# ACTIVITY
Output every line below exactly, please, omitting pictures.

☆ ☆ ☆ ☆ ☆ ☆ ☆

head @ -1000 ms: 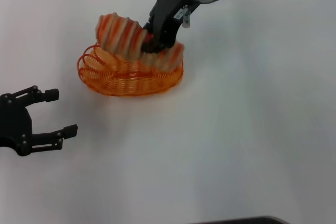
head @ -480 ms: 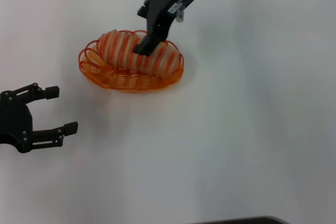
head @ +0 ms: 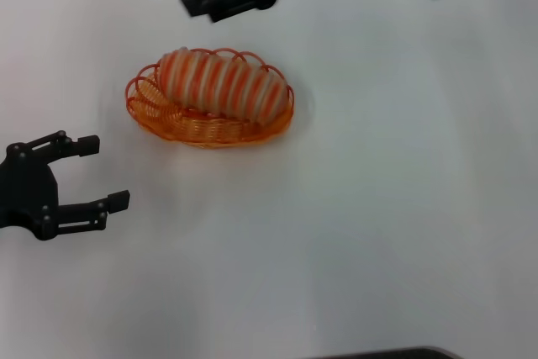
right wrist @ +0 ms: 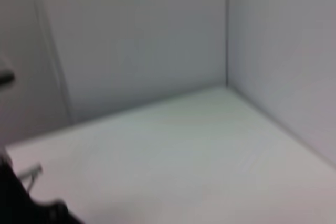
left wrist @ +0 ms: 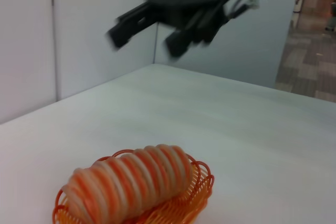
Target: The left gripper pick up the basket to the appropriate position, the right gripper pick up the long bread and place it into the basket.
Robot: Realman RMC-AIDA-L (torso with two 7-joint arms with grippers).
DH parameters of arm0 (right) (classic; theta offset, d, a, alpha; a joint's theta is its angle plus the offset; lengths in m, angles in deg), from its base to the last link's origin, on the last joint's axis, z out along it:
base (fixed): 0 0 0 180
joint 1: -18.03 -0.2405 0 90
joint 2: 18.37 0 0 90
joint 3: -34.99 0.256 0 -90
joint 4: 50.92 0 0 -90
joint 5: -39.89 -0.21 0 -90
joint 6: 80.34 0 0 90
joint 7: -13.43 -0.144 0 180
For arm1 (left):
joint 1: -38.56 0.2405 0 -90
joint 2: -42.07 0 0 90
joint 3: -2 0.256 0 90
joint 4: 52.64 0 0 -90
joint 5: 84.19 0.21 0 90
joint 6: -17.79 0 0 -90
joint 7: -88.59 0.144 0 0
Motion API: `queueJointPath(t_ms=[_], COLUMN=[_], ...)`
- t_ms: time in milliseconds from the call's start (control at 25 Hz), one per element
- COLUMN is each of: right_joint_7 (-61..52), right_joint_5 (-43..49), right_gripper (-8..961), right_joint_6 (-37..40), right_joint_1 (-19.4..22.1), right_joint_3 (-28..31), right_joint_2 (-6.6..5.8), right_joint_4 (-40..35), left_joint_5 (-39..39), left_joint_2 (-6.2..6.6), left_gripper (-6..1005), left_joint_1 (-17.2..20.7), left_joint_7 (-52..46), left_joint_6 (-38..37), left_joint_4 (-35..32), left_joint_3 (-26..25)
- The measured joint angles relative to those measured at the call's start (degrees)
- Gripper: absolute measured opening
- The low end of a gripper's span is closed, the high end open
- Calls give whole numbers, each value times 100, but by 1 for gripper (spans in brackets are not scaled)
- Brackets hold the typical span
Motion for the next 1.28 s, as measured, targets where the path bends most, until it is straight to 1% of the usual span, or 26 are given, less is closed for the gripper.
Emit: queueJointPath(t_ms=[80,160,280,400,480,720,1000,1120,1280], right_joint_7=[631,1173,1784,2292,2688,3832,5016,5374,5491], right_joint_5=[-668,-1220,-1617,-1754,-1838,-1928,-1910,-1902,-1848], right_gripper=[956,955,955,955,955,955,955,955,955], right_joint_6=[194,361,556,679,816,1207,1327,1297,1295], right_joint_1=[500,1017,1692,2164,2365,2686,2795,2833,2892], right_joint_3=[157,194,202,186,193,488,772,785,788], right_joint_2=[0,2,15,38,39,32,24,21,7], right_joint_4=[20,19,76,296,567,1364,2275,2504,2601], left_joint_5=[0,0,0,0,0,0,0,0,0], left_joint_2=[9,11,13,10,2,2,23,12,-1], left_gripper=[901,901,900,900,900,900,901,901,901], left_joint_1=[-10,-18,-25,-3,30,31,29,50,83], left_joint_7=[-1,-1,-18,-70,-80,-107,-152,-154,-164], left_joint_6=[82,122,130,138,157,246,536,545,568], left_joint_4=[80,146,224,336,396,584,901,991,1046], left_joint_3=[-1,-15,-52,-71,-139,-295,-316,-317,-345])
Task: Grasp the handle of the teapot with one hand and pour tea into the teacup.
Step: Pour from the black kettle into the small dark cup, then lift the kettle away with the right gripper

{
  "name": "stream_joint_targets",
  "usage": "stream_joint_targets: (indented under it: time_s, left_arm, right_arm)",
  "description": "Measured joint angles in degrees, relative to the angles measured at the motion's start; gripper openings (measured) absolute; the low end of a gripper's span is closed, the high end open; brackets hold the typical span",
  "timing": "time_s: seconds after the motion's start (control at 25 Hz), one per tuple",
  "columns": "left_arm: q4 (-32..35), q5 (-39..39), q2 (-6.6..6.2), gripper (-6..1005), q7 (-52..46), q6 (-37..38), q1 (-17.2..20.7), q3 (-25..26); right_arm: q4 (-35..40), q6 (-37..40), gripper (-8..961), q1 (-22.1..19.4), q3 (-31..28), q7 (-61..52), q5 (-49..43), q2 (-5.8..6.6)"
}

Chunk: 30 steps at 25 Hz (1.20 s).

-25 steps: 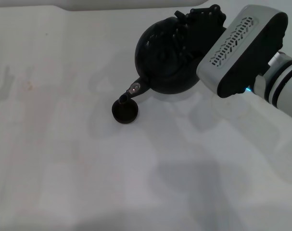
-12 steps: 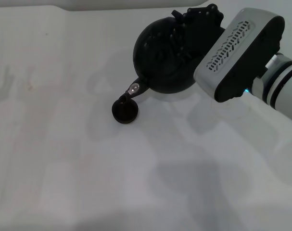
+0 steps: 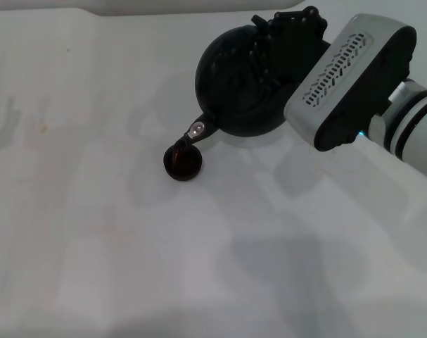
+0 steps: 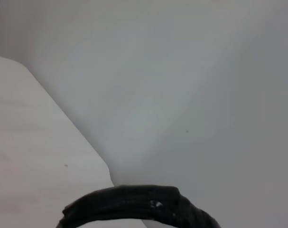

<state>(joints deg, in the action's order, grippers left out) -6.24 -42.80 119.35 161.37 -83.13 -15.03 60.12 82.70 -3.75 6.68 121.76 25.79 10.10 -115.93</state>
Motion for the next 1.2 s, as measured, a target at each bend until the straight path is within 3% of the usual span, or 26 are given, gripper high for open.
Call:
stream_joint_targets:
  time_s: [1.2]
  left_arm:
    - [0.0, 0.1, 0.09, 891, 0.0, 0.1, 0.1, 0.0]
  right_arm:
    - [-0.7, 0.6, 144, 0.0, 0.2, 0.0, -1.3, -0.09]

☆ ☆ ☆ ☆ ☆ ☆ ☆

# TASK ANSWER
head @ -1000 ms: 
head @ -480 ms: 
head @ +0 ms: 
right wrist @ +0 ms: 
left wrist @ +0 ms: 
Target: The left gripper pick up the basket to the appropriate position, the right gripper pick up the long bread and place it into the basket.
Robot: Realman RMC-AIDA-L (torso with two 7-joint arms with grippers).
DH parameters of arm0 (right) (classic; theta offset, d, a, alpha; a joint's theta is its angle plus the offset; lengths in m, angles in deg), from its base to the last link's origin, on the last joint's axis, z out along it:
base (fixed): 0 0 0 180
joint 1: -18.03 -0.2405 0 90
joint 2: 18.37 0 0 90
joint 3: -34.99 0.256 0 -90
joint 4: 50.92 0 0 -90
joint 5: -39.89 -0.21 0 -90
joint 6: 80.34 0 0 90
joint 7: -13.43 -0.144 0 180
For arm1 (left):
joint 1: -38.56 0.2405 0 -90
joint 2: -42.07 0 0 90
joint 3: -2 0.256 0 90
joint 4: 52.64 0 0 -90
joint 5: 84.19 0.21 0 90
joint 6: -17.79 0 0 -90
joint 7: -88.59 0.144 0 0
Motion API: `queueJointPath(t_ms=[_], COLUMN=[_], ...)`
- t_ms: time in milliseconds from the call's start (control at 25 Hz), one per element
- COLUMN is each of: right_joint_7 (-61..52), right_joint_5 (-43..49), right_gripper (-8..961), right_joint_6 (-37..40), right_joint_1 (-19.4..22.1), right_joint_3 (-28..31), right_joint_2 (-6.6..5.8), right_joint_4 (-40..35), left_joint_5 (-39..39), left_joint_2 (-6.2..6.6), left_gripper (-6..1005), left_joint_1 (-17.2..20.7), left_joint_7 (-52..46), left_joint_6 (-38..37), left_joint_4 (-35..32), left_joint_3 (-26..25)
- The measured joint angles relative to those measured at the call's start (degrees)
- Gripper: absolute measured opening
- The low end of a gripper's span is closed, the high end open
- Calls give whole numbers, each value times 100, but by 1 for gripper (spans in brackets are not scaled)
- Brackets hold the typical span
Motion for the next 1.28 s, as measured, targets where the path bends most, until it is straight to 1% of the usual span, or 26 are given, less is closed for the gripper.
Emit: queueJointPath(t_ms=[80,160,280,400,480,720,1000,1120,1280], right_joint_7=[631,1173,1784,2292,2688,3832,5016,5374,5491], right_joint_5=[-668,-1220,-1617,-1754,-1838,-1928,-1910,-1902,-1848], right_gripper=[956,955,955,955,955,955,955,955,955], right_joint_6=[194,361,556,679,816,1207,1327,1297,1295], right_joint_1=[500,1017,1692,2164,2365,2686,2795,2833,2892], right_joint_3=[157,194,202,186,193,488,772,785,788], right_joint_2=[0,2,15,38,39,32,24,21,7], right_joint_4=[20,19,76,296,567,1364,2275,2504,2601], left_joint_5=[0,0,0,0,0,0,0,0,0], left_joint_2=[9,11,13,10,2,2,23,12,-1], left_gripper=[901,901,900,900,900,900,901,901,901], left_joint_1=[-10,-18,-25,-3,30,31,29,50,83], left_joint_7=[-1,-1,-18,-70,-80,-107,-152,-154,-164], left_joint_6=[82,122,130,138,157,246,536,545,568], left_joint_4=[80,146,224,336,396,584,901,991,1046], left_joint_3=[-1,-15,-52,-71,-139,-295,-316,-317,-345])
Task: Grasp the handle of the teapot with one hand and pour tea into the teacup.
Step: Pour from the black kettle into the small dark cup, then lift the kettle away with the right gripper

{
  "name": "stream_joint_targets",
  "usage": "stream_joint_targets: (indented under it: time_s, left_arm, right_arm)",
  "description": "Measured joint angles in degrees, relative to the angles measured at the motion's start; gripper openings (measured) absolute; the low end of a gripper's span is closed, the high end open; brackets hold the typical span",
  "timing": "time_s: seconds after the motion's start (control at 25 Hz), one per tuple",
  "columns": "left_arm: q4 (-32..35), q5 (-39..39), q2 (-6.6..6.2), gripper (-6..1005), q7 (-52..46), q6 (-37..38), q1 (-17.2..20.7), q3 (-25..26); right_arm: q4 (-35..40), q6 (-37..40), gripper (-8..961), q1 (-22.1..19.4), q3 (-31..28), q7 (-61..52), q5 (-49..43), q2 (-5.8..6.6)"
}

Chunk: 30 steps at 25 Hz (1.20 s).

-25 steps: 
-12 steps: 
+0 steps: 
+0 steps: 

<state>(joints deg, in the action's order, grippers left out) -6.24 -42.80 119.35 161.37 -83.13 -15.03 60.12 82.70 -3.75 6.68 121.76 25.79 10.10 -115.93</state>
Motion for the next 1.2 s, as measured, a target at each bend until the straight path is within 3% of the usual span, or 26 are given, gripper high for open.
Call:
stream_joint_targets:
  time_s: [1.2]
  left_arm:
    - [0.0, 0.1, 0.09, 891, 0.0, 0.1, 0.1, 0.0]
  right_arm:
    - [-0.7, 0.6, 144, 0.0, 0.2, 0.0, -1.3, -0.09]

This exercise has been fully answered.